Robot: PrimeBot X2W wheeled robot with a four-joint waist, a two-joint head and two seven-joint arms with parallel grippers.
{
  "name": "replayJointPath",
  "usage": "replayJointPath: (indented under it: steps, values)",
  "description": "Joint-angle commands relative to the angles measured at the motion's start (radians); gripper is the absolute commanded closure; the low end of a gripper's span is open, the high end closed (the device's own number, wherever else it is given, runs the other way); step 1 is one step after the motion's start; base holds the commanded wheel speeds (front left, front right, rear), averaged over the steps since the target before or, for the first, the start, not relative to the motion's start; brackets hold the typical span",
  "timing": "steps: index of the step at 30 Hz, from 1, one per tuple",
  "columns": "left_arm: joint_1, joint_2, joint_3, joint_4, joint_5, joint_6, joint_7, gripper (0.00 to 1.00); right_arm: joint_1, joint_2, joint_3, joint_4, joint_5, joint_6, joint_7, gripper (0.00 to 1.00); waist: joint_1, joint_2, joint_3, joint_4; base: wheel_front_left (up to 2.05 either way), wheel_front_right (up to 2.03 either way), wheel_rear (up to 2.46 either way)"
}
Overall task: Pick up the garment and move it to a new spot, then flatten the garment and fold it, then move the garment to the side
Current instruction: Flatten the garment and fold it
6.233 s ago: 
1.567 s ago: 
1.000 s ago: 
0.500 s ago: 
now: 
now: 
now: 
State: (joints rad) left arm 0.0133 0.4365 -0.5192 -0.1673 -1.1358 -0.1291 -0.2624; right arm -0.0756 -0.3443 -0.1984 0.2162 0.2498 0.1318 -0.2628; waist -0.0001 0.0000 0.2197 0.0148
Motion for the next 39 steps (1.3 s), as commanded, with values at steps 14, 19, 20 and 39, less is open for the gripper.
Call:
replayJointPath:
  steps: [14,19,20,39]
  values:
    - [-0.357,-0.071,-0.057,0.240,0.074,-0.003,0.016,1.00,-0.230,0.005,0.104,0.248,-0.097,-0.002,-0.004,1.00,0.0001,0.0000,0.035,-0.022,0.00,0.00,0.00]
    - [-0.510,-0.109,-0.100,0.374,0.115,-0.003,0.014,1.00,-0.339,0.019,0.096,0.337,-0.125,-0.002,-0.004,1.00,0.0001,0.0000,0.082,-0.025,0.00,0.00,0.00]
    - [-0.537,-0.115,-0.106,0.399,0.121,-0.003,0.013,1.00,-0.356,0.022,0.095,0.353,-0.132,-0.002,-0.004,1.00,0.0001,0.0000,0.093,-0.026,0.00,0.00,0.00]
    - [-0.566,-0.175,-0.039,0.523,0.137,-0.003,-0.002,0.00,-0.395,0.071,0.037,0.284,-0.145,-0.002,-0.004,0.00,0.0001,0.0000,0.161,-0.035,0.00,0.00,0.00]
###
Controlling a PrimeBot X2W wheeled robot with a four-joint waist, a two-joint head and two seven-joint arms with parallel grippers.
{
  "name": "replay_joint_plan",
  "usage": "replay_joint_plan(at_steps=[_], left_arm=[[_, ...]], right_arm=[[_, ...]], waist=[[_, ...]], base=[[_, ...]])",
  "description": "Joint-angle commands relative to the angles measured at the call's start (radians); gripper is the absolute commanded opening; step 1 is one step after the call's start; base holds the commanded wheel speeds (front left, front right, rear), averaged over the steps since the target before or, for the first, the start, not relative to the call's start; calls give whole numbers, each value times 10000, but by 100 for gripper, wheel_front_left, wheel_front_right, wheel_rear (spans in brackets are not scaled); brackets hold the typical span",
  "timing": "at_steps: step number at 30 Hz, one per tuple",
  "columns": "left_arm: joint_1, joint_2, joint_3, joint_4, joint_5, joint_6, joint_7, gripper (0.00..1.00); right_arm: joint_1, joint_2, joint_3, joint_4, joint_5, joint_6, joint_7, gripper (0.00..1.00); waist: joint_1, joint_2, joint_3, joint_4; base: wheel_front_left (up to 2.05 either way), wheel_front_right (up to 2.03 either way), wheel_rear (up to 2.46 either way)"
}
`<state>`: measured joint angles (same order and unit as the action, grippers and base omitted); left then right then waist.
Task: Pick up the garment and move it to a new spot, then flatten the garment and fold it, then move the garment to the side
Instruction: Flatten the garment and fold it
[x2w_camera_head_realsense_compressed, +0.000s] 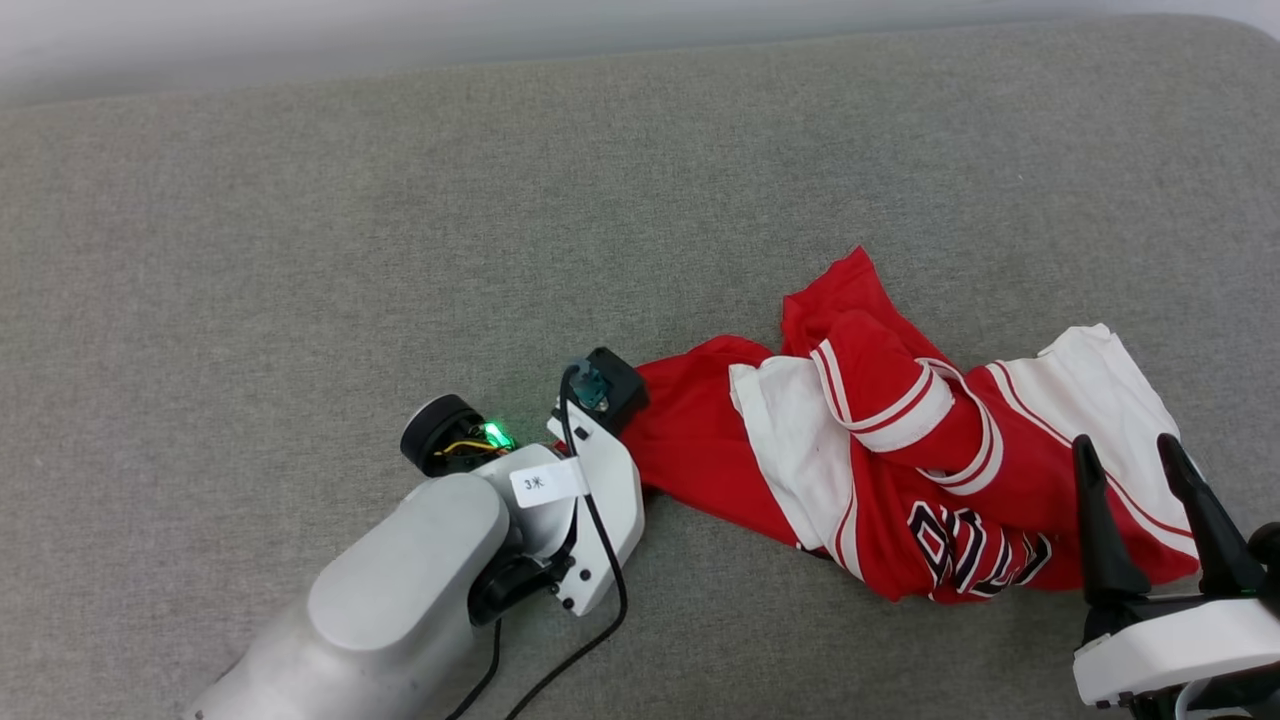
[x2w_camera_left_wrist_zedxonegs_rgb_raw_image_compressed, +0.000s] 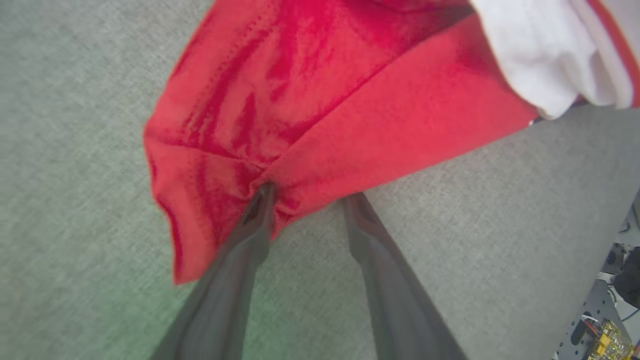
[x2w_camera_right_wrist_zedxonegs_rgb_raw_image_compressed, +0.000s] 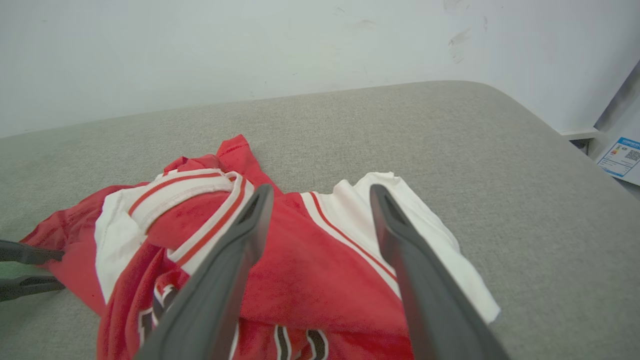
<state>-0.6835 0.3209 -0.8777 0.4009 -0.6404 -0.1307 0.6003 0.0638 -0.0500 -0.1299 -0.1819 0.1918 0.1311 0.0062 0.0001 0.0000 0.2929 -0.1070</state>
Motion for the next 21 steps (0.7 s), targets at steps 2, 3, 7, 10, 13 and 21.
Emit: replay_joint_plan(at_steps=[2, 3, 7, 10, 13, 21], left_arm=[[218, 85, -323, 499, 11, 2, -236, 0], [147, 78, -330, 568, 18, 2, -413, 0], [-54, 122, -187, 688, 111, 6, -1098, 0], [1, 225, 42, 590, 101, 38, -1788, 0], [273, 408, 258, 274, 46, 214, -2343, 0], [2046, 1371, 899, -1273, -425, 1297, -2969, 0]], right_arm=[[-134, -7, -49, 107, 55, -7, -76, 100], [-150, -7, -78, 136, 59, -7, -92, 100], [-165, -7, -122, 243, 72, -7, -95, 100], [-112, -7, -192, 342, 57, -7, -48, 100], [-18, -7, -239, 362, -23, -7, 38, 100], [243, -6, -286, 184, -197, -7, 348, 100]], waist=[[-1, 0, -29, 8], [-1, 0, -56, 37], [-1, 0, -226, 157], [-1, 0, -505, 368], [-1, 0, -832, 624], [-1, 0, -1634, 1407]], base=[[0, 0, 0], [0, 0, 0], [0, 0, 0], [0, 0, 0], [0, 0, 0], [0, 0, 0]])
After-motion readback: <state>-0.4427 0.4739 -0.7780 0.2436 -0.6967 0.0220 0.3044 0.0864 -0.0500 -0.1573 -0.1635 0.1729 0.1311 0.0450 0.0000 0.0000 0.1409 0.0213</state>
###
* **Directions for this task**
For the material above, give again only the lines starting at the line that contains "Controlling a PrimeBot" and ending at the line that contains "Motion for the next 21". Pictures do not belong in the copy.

* **Answer to this task**
Controlling a PrimeBot X2W wheeled robot with a four-joint waist, a two-joint head and two seven-joint arms with parallel grippers.
{
  "name": "replay_joint_plan",
  "usage": "replay_joint_plan(at_steps=[_], left_arm=[[_, ...]], right_arm=[[_, ...]], waist=[[_, ...]], base=[[_, ...]])",
  "description": "Joint-angle commands relative to the angles measured at the call's start (radians); gripper is the absolute commanded opening; step 1 is one step after the call's start; base holds the commanded wheel speeds (front left, front right, rear), averaged over the steps since the target before or, for the first, the start, not relative to the call's start; calls give whole numbers, each value times 10000, but by 100 for gripper, wheel_front_left, wheel_front_right, wheel_rear (spans in brackets are not scaled); brackets hold the typical span",
  "timing": "at_steps: step number at 30 Hz, one per tuple",
  "columns": "left_arm: joint_1, joint_2, joint_3, joint_4, joint_5, joint_6, joint_7, gripper (0.00..1.00); right_arm: joint_1, joint_2, joint_3, joint_4, joint_5, joint_6, joint_7, gripper (0.00..1.00); waist: joint_1, joint_2, joint_3, joint_4; base: wheel_front_left (up to 2.05 either way), wheel_front_right (up to 2.03 either way), wheel_rear (up to 2.46 either way)"
}
`<state>`: measured joint angles (same order and unit as the action, grippers and base omitted); left then right then waist.
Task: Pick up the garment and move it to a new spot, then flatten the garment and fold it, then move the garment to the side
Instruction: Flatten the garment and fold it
[x2w_camera_head_realsense_compressed, +0.000s] 
[x2w_camera_left_wrist_zedxonegs_rgb_raw_image_compressed, +0.000s] 
[x2w_camera_right_wrist_zedxonegs_rgb_raw_image_compressed, +0.000s] 
<state>-0.6835 0.3209 -0.8777 0.4009 -0.6404 -0.1307 0.6003 0.0638 -0.0500 -0.1299 -0.1819 0.1918 0.1311 0.0062 0.0001 0.0000 0.2929 -0.1070</state>
Motion for the next 21 steps (0.7 s), targets at steps 2, 3, 7, 10, 13 and 21.

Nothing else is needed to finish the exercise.